> What you need to do:
When a line in the data below includes "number", count it; then give only the total.

> Information shown:

--- --- ---

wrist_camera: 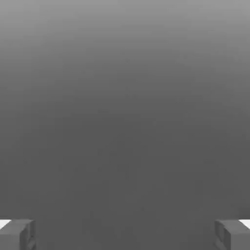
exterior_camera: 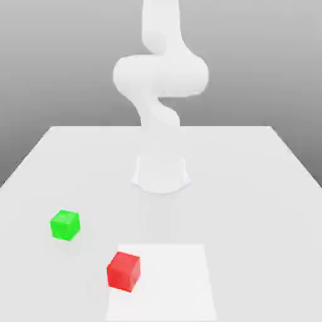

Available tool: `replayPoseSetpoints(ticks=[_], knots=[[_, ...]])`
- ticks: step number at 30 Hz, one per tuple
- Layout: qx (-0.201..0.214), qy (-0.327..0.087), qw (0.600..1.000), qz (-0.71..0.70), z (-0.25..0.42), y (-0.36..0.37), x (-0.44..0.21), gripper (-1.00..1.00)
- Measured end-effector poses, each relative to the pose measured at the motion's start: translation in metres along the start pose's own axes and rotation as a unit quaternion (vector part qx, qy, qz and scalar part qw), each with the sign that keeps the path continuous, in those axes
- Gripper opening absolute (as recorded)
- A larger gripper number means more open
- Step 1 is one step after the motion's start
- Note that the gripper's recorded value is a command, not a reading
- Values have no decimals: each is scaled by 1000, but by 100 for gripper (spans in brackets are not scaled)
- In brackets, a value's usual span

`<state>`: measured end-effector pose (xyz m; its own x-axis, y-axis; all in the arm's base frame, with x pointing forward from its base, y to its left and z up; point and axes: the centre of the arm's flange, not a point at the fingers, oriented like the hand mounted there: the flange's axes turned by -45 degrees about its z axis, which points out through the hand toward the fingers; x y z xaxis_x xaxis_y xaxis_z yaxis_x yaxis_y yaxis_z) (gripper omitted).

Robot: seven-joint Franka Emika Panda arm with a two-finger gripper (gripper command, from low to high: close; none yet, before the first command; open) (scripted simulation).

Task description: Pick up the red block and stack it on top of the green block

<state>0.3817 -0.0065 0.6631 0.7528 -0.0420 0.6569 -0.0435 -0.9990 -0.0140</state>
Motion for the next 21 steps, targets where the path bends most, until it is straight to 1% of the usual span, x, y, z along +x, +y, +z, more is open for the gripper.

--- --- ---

> Completed exercise:
2